Several of the world’s largest fertilizer producers were hit with a class-action lawsuit last week (March 9, 2026), accusing the companies of conspiring to inflate fertilizer prices for U.S. farmers. They say the conspiracy added thousands of dollars in input costs per farm and raised major concerns across the agricultural supply chain.
Union Line Farms of Hopkinton, Iowa, filed the suit and targets many of the companies currently dominating the global fertilizer market. The suit names companies like Mosaic, Nutrien, Koch Agronomic Services, and others, alleging they coordinated production and pricing strategies to artificially increase the cost of nitrogen, phosphorus, and potash, key inputs for crop production across U.S. agriculture. When prices began rising sharply during supply chain disruptions and geopolitical tensions in 2020, the suit alleges that prices remained elevated long after those pressures had ceased. The suit said fertilizer costs increased by 60 percent between 2021 and 2022, adding an estimated $128,000 in additional costs per farm in 2022 alone.
Additionally…..
Sixty-four agricultural groups cited the impact of the Middle East conflict in a letter sent to two of the nation’s largest fertilizer producers, urging them to support the removal of duties on imported phosphate products from Morocco.
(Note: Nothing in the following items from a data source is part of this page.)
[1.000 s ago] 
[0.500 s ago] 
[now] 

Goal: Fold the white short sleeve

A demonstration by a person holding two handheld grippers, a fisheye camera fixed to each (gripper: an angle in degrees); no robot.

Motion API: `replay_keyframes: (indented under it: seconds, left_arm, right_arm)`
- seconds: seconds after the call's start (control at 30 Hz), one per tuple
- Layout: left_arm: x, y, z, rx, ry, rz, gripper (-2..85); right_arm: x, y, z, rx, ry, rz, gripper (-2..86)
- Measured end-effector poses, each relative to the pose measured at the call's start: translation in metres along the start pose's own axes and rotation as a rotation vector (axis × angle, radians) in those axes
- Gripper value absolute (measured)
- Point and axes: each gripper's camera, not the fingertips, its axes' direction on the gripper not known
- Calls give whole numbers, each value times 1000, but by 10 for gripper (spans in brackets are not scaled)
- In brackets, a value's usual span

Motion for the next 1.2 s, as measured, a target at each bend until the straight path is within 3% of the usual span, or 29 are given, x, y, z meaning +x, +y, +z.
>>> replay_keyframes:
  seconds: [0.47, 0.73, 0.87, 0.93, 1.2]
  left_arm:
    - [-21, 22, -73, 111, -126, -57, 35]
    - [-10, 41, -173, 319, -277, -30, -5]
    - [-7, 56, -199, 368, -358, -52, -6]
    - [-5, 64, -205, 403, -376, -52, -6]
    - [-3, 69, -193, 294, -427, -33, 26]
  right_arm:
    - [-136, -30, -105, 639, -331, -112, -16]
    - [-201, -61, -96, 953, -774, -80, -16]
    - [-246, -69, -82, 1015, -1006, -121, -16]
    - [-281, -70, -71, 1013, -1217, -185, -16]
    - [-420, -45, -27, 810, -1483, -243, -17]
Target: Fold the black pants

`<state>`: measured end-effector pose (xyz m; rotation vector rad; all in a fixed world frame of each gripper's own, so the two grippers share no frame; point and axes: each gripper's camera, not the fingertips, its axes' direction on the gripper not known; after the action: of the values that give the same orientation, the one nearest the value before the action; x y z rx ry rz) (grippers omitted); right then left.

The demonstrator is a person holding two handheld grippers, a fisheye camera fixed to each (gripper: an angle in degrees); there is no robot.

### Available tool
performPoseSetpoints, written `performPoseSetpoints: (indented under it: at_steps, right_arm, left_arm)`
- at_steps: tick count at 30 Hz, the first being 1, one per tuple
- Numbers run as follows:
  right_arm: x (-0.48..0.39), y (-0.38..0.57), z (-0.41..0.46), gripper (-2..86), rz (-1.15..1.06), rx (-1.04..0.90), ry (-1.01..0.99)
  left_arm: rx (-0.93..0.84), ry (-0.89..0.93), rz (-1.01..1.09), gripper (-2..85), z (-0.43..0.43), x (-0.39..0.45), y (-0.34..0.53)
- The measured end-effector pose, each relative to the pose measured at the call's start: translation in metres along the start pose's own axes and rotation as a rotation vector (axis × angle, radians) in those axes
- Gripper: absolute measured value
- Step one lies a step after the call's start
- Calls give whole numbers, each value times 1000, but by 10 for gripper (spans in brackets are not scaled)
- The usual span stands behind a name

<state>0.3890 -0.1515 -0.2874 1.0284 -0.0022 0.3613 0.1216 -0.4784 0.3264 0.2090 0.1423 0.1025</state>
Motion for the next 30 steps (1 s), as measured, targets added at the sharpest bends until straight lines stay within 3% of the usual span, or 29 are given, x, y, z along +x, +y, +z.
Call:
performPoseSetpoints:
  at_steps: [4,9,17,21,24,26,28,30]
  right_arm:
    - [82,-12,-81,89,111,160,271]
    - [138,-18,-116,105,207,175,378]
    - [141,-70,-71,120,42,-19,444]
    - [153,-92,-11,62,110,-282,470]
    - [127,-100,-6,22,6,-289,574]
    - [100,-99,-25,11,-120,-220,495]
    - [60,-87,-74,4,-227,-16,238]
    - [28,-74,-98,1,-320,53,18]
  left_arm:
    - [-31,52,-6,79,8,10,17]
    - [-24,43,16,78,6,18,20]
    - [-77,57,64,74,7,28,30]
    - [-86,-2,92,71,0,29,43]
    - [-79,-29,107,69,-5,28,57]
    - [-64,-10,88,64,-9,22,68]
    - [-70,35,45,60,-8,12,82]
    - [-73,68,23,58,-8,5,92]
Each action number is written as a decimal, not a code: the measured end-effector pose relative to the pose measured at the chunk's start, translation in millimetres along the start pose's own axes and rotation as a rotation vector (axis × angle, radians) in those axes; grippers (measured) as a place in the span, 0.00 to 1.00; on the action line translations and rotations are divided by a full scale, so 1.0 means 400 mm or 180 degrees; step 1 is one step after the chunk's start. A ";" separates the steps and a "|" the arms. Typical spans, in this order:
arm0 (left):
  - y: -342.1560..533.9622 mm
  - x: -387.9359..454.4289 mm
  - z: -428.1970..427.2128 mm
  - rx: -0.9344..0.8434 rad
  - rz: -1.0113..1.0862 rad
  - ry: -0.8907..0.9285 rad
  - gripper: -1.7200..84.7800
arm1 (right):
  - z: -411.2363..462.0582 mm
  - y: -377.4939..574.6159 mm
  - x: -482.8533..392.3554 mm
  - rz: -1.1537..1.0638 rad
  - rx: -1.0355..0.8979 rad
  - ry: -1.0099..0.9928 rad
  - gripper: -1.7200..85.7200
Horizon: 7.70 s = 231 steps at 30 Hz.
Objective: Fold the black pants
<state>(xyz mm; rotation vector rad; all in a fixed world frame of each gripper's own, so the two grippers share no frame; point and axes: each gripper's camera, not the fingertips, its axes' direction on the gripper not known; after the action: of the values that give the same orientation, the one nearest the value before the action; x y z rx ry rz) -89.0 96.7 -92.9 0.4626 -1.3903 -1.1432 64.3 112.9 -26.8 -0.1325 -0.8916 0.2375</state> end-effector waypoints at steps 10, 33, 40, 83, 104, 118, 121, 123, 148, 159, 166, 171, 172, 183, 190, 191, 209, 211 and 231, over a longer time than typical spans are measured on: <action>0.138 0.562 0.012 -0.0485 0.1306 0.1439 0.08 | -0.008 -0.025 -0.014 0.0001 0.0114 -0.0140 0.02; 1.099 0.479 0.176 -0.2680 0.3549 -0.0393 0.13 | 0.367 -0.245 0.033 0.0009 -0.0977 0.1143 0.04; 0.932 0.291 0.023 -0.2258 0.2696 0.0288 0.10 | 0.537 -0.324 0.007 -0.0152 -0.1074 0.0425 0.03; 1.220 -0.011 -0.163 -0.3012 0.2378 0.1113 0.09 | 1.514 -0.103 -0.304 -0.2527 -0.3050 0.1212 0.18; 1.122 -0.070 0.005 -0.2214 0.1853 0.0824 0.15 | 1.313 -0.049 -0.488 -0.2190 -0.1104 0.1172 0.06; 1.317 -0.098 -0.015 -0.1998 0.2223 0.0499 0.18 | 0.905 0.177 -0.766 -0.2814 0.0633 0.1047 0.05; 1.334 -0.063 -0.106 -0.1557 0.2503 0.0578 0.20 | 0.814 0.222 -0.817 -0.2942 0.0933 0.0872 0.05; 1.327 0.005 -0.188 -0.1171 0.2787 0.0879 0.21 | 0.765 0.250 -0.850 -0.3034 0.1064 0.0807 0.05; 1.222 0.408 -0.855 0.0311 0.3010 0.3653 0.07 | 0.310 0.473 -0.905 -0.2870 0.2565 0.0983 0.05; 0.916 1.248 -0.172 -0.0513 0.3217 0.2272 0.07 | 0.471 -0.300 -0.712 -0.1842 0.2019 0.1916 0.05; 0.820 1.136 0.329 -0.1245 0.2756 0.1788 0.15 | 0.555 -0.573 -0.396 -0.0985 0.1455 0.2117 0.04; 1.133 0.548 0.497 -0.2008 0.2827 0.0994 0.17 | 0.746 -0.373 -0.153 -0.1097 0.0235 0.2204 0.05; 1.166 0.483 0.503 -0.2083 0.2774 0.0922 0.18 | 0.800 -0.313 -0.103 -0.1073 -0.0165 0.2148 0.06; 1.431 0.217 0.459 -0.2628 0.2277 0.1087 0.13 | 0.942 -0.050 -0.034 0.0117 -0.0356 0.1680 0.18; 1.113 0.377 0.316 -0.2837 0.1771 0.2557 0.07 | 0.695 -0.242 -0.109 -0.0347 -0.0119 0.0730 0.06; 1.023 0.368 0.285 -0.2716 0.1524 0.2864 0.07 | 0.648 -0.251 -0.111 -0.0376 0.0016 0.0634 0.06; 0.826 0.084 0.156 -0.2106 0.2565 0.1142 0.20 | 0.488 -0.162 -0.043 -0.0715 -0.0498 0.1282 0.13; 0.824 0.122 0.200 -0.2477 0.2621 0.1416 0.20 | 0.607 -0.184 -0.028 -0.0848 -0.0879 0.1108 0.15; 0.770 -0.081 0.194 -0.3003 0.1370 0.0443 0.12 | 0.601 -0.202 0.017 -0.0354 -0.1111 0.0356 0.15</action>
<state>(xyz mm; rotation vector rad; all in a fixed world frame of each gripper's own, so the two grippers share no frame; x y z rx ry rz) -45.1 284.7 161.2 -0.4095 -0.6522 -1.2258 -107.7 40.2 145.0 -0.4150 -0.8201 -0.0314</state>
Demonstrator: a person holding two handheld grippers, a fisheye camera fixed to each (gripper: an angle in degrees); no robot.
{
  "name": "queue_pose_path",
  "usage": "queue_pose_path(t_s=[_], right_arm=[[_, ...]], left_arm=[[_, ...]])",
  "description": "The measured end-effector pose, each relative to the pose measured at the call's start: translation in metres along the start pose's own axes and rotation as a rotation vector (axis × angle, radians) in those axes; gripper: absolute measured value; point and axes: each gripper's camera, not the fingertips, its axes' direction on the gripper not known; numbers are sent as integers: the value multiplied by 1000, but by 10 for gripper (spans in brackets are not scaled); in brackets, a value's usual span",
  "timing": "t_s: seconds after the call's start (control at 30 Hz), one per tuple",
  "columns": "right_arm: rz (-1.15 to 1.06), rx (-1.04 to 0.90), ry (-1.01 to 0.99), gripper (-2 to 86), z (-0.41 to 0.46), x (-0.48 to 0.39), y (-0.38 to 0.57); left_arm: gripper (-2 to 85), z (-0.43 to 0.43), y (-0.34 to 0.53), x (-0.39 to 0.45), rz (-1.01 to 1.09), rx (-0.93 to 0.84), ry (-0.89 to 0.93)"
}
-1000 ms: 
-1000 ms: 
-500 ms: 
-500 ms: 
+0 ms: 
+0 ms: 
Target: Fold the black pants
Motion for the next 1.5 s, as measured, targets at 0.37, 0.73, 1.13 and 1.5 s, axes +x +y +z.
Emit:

“The recent Middle East conflict has led to increases in the prices of U.S. fertilizer, regardless of actual impact to the U.S. supply,” read the letter, which was sent to The Mosaic Company and J.R. Simplot. “We strongly urge efforts to lower and stabilize prices by renouncing support of phosphate duties incurred through antidumping and countervailing duty investigations.”
In 2020, the Commerce Department, acting on a petition by Mosaic, imposed duties on phosphate fertilizers imported from Morocco and Russia. At the time, Mosaic claimed that unfairly subsidized foreign companies were flooding the U.S. market with fertilizers and selling them at extremely low prices. The petition was supported by J.R. Simplot.